If we are to extrapolate forward over the next decade, as the question transitions from…

‘How do I migrate my infrastructure and services to a hosted solution?’… to — ‘What else can I do with this environment to further optimize the use of my data?’…

We begin to see that the focus may at some point shift more towards a focus on the data-centric tools and services that specific hosting solutions might provide. This is where functions like machine learning, data analysis, and artificial intelligence are likely to begin to see a more rapid uptake as they are increasingly put to use against real world information.
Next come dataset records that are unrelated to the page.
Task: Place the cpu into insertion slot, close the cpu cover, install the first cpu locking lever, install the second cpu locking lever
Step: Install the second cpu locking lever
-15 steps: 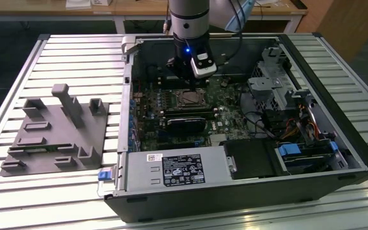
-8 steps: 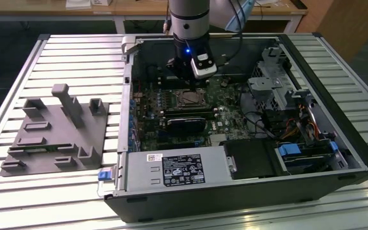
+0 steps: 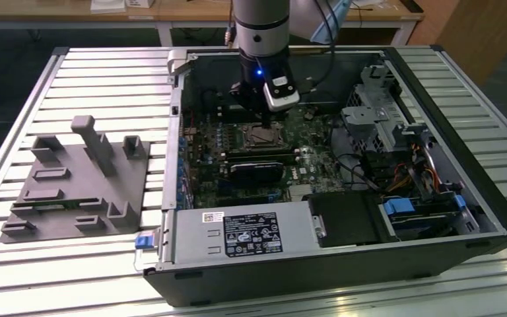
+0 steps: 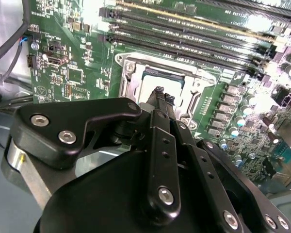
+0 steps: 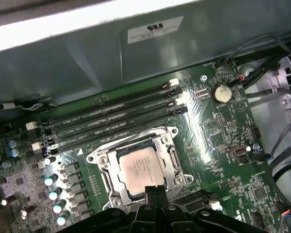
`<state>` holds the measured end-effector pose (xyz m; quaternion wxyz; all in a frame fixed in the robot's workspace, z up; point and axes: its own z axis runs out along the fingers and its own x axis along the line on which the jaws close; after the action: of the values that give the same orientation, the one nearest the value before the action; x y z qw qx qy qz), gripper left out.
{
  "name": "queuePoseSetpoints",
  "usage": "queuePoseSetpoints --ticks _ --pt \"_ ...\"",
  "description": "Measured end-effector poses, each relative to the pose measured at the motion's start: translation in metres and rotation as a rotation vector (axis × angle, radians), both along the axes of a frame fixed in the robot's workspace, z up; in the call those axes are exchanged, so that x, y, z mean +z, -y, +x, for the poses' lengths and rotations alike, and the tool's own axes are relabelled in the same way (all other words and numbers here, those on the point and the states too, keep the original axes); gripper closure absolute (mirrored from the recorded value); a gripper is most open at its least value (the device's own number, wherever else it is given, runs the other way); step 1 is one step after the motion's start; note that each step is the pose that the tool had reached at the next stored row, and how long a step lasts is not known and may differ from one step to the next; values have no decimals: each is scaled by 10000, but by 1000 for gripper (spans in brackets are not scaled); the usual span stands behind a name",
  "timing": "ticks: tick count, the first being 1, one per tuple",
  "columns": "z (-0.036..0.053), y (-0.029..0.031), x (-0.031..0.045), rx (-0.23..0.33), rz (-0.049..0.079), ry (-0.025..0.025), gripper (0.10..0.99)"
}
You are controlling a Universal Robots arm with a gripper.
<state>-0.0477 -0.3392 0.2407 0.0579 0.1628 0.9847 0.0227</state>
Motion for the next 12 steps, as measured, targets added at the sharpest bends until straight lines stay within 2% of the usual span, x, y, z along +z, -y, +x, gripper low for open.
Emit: queuePoseSetpoints --ticks 6,12 --pt "0 83 0 1 -1 -1 973" --pt "-1 191 -3 0 -1 -1 973"
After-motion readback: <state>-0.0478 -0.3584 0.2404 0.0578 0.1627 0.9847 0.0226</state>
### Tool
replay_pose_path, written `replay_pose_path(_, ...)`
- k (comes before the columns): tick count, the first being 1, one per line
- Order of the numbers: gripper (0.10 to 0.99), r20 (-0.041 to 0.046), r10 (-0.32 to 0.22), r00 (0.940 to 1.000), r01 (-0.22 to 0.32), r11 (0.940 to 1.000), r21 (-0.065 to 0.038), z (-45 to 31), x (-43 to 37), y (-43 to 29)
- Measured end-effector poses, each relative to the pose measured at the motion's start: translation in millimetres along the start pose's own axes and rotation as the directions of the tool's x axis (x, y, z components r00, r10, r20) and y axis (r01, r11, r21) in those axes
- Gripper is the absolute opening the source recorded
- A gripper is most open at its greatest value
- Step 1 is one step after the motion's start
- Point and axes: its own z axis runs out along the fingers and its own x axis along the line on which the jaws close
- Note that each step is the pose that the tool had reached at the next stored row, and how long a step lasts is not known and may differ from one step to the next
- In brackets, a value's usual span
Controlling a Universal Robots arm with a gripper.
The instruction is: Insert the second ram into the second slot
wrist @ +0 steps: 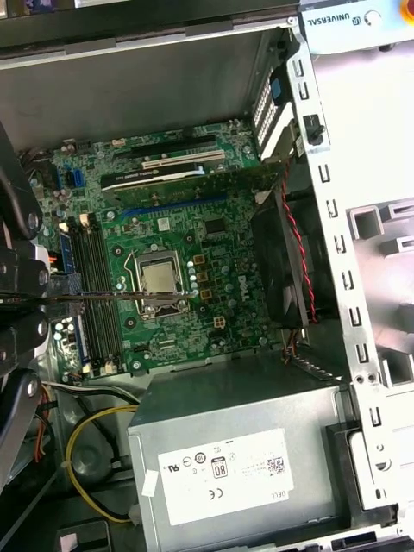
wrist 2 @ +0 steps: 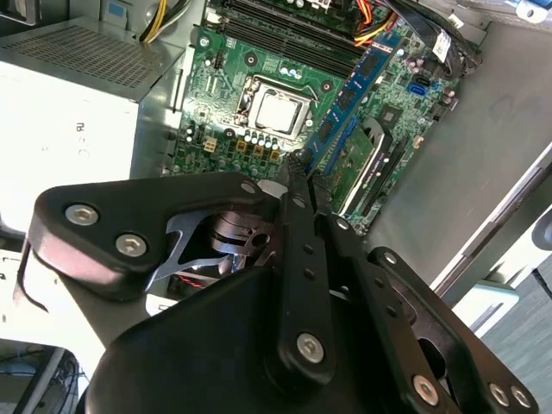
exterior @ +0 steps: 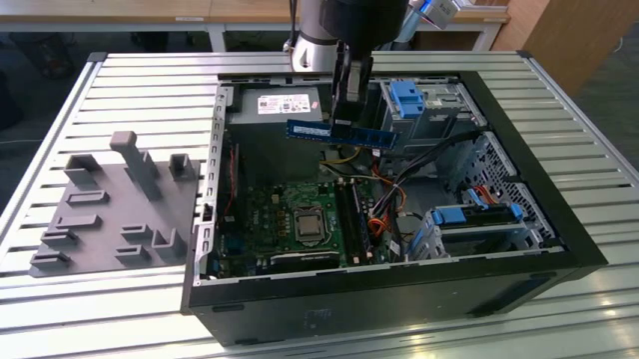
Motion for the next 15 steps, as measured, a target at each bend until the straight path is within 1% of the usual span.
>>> replay_pose_path(15, 0.137, 0.0005, 0.012, 0.9999, -0.012, 0.9999, -0.001, 0.0, 0.0, 0.0)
This is a large part of the reason why, if I had to wager on any horse in the race towards market dominance, it would likely be Google’s cloud offering (GCP).

Although markedly late to the game, and without the bootstraps that aided Microsoft; namely, having a massive pre-existing software infrastructure base that they migrated from perpetual licensing to a SaaS model — ex. Office 365. Google has the advantage when it comes to training software models to interface with a nearly endless variety of data. From the more mundane applications like image, voice and text recognition, to the science fiction like augmented reality and self-driving cars, Google’s early foundations as the gate-keeper to the internet has given them a marked advantage in the realm where the software we build meets the data we are surrounded by.

One need only compare Google’s ‘Assistant’ to Apple’s ‘Siri’ and Amazon’s ‘Alexa’ to observe the differences in maturity. Google’s Assistant is far better equipped to handle human questions, partially because we humans also tend to ‘Google’ questions manually in a similar way to how we would ask them verbally. These years of ingesting more human interactions than say Amazon for example, are a big part of the reason why Google is better equipped to meet growing market demands for intelligent insights on a wide array of generalized data.

While we can never fully anticipate the changes that may come with time, it is clear that hosted computing is here to stay and we are only just beginning to scratch the surface of the benefits that it can provide.